Below are the entries; give again exactly the lines from the one mentioning "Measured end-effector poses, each" through the one mentioning "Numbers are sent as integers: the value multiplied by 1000", inclusive.
(RECORDS FOR THE TASK)
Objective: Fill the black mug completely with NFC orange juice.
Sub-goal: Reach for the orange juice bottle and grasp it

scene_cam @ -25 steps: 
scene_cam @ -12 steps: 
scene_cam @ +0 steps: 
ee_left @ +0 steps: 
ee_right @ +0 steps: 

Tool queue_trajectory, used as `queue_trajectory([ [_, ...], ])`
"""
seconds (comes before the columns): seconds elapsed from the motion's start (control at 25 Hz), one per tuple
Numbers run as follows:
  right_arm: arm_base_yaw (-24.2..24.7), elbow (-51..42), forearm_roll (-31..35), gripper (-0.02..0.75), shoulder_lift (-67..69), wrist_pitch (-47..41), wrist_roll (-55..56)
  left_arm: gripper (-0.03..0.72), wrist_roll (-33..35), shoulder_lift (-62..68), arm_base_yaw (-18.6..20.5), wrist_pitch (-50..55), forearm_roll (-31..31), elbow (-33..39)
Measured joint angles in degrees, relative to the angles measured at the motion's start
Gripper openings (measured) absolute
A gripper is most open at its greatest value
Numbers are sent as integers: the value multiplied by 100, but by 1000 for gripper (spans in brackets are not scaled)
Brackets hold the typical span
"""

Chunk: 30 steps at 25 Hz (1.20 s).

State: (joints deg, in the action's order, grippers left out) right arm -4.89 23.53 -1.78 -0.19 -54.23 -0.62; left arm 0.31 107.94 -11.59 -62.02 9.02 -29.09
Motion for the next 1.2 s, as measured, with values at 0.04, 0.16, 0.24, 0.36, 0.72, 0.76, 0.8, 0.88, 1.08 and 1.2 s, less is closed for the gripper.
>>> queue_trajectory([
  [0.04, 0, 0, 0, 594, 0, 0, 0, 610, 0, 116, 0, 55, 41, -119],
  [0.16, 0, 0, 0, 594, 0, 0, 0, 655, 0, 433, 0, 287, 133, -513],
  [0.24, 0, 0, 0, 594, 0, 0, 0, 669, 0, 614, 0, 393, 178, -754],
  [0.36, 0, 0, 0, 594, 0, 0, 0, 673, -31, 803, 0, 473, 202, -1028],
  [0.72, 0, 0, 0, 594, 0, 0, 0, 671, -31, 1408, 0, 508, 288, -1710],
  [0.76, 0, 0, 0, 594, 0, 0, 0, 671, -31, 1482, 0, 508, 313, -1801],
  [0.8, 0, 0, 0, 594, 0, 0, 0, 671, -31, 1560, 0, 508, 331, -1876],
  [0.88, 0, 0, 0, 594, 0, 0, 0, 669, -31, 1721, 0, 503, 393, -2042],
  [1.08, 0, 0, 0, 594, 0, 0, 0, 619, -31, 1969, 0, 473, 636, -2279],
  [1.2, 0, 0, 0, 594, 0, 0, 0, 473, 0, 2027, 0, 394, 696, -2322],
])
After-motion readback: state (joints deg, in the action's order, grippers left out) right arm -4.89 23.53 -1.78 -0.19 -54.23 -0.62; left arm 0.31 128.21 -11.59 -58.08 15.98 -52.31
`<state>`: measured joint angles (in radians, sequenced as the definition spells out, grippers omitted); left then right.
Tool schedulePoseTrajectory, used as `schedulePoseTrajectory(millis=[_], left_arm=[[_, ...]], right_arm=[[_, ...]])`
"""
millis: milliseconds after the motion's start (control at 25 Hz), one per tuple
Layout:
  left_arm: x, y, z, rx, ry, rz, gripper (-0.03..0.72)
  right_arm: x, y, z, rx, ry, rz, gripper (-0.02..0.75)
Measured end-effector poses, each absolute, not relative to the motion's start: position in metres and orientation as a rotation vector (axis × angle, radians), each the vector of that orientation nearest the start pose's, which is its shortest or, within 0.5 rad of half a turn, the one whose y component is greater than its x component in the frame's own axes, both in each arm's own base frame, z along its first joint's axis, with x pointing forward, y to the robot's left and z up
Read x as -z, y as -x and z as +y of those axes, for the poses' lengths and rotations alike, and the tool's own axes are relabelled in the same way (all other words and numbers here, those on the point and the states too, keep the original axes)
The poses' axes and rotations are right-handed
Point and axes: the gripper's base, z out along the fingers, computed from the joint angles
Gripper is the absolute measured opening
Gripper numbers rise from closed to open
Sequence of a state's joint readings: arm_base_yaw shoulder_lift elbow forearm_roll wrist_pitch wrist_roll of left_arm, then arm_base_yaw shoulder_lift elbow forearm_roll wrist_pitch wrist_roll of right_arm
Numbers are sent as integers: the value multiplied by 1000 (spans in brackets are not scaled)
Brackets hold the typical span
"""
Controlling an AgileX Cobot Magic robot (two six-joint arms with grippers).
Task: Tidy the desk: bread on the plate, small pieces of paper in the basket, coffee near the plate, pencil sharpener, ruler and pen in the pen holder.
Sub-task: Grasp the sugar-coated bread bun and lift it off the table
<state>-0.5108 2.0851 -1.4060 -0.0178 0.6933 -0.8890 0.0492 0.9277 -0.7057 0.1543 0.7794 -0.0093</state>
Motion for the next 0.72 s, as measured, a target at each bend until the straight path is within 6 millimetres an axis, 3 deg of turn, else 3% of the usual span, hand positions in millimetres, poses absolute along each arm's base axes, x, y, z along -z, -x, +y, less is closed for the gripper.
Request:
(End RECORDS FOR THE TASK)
RESULT:
Measured end-effector poses, each absolute, not relative to the motion's start: position in metres and orientation as a rotation vector (axis × angle, radians), each the vector of that orientation nearest the start pose's, which is its shortest or, within 0.5 rad of half a turn, the one whose y component is greater than its x component in the frame's own axes, both in each arm's own base frame, z along its first joint's axis, with x pointing forward, y to the robot's left and z up
Read x as -z, y as -x and z as +y of those axes, for the poses' lengths and rotations alike, and the tool's own axes are relabelled in the same way (all other words and numbers here, those on the point and the states too, keep the original axes)
The poses' axes and rotations are right-handed
Point and axes: the gripper's base, z out along the fingers, computed from the joint angles
Gripper is the absolute measured opening
Gripper numbers rise from closed to open
Sequence of a state's joint readings: arm_base_yaw shoulder_lift elbow forearm_roll wrist_pitch wrist_roll of left_arm, then arm_base_yaw shoulder_lift elbow forearm_roll wrist_pitch wrist_roll of right_arm
Numbers are sent as integers: the value multiplied by 1000 (spans in brackets are not scaled)

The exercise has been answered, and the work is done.